Mit viel Humor und mitten aus dem Leben gegriffen erzählt Nicholls auch über das erste Mal, wobei er Frans und Charlies Sicht der Dinge sehr authentisch und gefühlvoll beschreibt.
Bis es jedoch überhaupt zur Beziehung zwischen Fran und Charlie kommt, hat der Roman doch ein paar Längen. Nicholls versteift sich nicht nur auf die Liebesgeschichte, sondern widmet sich generell Charlies Leben und dem Sprung ins Erwachsenenalter. Die Orientierungslosigkeit und die Überforderung durch die Bürde, die ihm seine Mutter auferlegt hat, ist für einen Jungen in seinem Alter einfach zu viel. Dazu die Sorgen um die berufliche Zukunft nach den vergeigten Prüfungen und der Umgang mit seinem depressiven und alkoholkranken Vater....es überwiegen nicht nur die schönen und süßen Dinge in diesem Sommer, sondern auch Kummer und Sorgen.
Auch das Thema Freundschaft spielt eine große Rolle. Der Wechsel von seinen alten Kumpels, mit denen er zwar viel Spaß hat, sich aber oftmals fragt warum diese Jungs eigentlich Freunde sind und sich treffen, zu neuen Bekanntschaften. In der Theatergruppe erfährt Charlie durch Helen und Alex, was wirkliche Freundschaft bedeutet.

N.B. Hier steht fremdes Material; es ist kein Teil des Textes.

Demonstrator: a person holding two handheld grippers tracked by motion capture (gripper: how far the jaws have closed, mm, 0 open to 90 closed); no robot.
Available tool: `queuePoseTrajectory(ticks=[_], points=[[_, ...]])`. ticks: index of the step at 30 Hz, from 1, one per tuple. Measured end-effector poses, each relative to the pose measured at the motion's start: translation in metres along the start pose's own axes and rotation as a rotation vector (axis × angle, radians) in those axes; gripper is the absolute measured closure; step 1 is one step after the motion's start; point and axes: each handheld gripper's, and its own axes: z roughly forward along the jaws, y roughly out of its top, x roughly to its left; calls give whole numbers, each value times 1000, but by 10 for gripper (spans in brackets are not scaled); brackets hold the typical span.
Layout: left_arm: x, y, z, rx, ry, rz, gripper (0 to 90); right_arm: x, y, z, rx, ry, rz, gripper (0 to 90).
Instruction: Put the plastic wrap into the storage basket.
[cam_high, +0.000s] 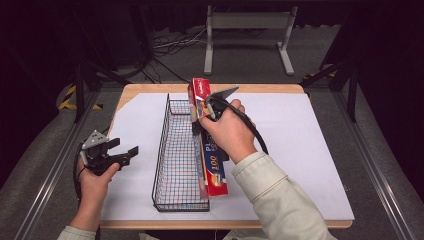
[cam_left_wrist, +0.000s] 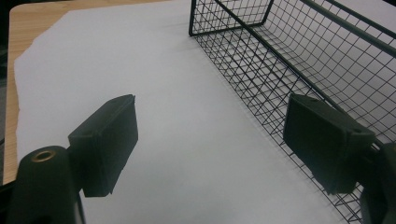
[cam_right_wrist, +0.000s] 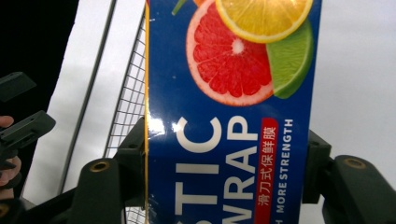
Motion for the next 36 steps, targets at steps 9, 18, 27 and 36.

Die Beiden weisen ihn auch die Richtung in seinem weiteren Leben....
Obwohl ich "Romeo und Julia" liebe, waren mir einige Passagen, bei dem es um die Prologe des Stückes geht, doch zu lang. Ebenso haben mich einige willkürliche Zeitsprünge genervt und die Gegenwart erhält nur sehr wenig Raum. Irgendwie hätten einige Passagen kürzer und andere wieder länger sein können....aber das ist nur mein Gefühl und spiegelt nicht unbedingt die der Mehrheit bei der Leserunde wider.
"Sweet Sorrow" ist zwar eine Liebesgeschichte, wie es der Untertitel suggeriert, aber eine, bei der es um unterschiedliche Lieben geht. Es geht um Liebe in der Familie, unter Freunden, zu den Eltern, zum Theater und natürlich auch die erste explosive Liebe, aber nicht nur.

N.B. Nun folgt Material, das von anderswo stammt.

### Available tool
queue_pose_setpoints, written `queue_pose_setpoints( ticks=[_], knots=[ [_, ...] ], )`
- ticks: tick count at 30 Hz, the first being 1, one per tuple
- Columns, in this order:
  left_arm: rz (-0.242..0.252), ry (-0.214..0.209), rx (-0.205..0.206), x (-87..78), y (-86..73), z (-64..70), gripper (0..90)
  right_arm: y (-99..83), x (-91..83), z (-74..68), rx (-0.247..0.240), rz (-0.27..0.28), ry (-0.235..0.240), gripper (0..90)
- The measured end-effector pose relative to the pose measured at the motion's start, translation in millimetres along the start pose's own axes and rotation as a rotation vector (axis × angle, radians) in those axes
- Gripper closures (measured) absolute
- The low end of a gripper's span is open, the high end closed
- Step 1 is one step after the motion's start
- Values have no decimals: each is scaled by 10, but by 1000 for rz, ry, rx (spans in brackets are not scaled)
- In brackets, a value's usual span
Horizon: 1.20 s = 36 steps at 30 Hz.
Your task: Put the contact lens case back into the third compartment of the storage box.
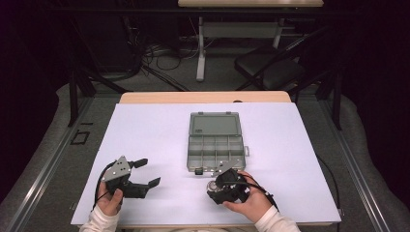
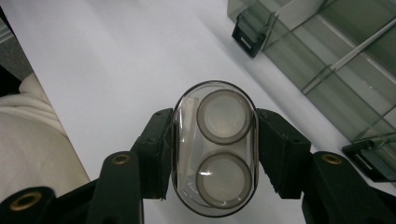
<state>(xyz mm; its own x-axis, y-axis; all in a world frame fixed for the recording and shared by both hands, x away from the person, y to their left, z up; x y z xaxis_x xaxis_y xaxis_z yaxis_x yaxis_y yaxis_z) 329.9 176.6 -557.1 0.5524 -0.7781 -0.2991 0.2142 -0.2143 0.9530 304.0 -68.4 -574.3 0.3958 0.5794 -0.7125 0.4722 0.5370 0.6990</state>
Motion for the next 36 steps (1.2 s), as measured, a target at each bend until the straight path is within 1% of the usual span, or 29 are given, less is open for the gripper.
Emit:
queue_pose_setpoints(
  ticks=[3, 5, 6, 9, 16, 23, 27, 30, 36],
  knots=[
    [0, 0, 0, 1, 0, 0, 160, 28, -23, 12, 11, 24, -6, 486],
    [-1, 0, -1, 0, -1, -1, 160, 50, -30, 28, 8, 46, -5, 486],
    [-1, 0, -1, 0, -1, -1, 160, 56, -42, 30, 15, 48, -6, 486],
    [-2, 0, 1, 0, -1, -2, 160, 84, -62, 44, 30, 76, -7, 486],
    [-1, 0, 0, 1, -1, -2, 160, 145, -91, 88, 52, 122, -6, 486],
    [1, -1, -2, -2, -1, -1, 160, 184, -103, 123, 58, 130, -2, 486],
    [1, -1, -1, -1, 0, 1, 160, 209, -127, 153, 68, 127, 0, 486],
    [1, -2, -1, -1, 0, 1, 160, 228, -147, 197, 76, 119, 1, 486],
    [1, -2, -1, 0, -1, 1, 160, 259, -180, 322, 106, 104, -3, 486]
  ],
)
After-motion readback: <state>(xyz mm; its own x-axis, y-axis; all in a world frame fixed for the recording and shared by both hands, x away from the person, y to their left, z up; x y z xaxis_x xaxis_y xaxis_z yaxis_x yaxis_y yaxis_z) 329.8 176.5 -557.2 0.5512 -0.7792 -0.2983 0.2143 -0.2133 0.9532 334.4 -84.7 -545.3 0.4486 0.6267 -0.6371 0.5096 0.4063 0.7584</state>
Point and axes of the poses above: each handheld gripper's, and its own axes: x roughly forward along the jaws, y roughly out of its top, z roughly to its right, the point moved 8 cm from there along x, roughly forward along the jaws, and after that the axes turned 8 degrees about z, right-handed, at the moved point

Wäre dies mehr betont worden, hätte es weniger enttäuschte Leser bei der Leserunde gegeben. Ich mochte den Roman und er wird mir auch sehr in Erinnerung bleiben, aber an "Zwei an einem Tag" kommt er bei weitem nicht heran.
Schreibstil:
David Nicholls schreibt sehr detailliert und ausschweifend, aber auch sehr lebendig, poetisch und humorvoll. Die Charakter sind authentisch und wir erleben sehr schöne Momente, die der Autor gekonnt dargestellt hat. Der Schreibstil ist diesmal aber auch jugendlich und dem Alter des damals 16jährigen Protagnisten angepasst.
Fazit:
Eine Geschichte über das Erwachsenwerden, über Freundschaften, Shakespeare und die erste Liebe. Der Roman hat einige Schwächen und Längen, konnte mich aber trotzdem verzaubern, wenn man ein klein wenig das Auge zudrückt und weiß, dass es sich hier eher um einen Coming-of-Age Roman handelt. Nachdem ich das Buch bereits vor mehr als einer Woche beendet habe, hallt es noch immer nach und spukt noch immer im Kopf herum. Es hat doch mehr Platz eingenommen, als ich dachte. Deswegen vergebe ich sehr gerne gute 4 Sterne.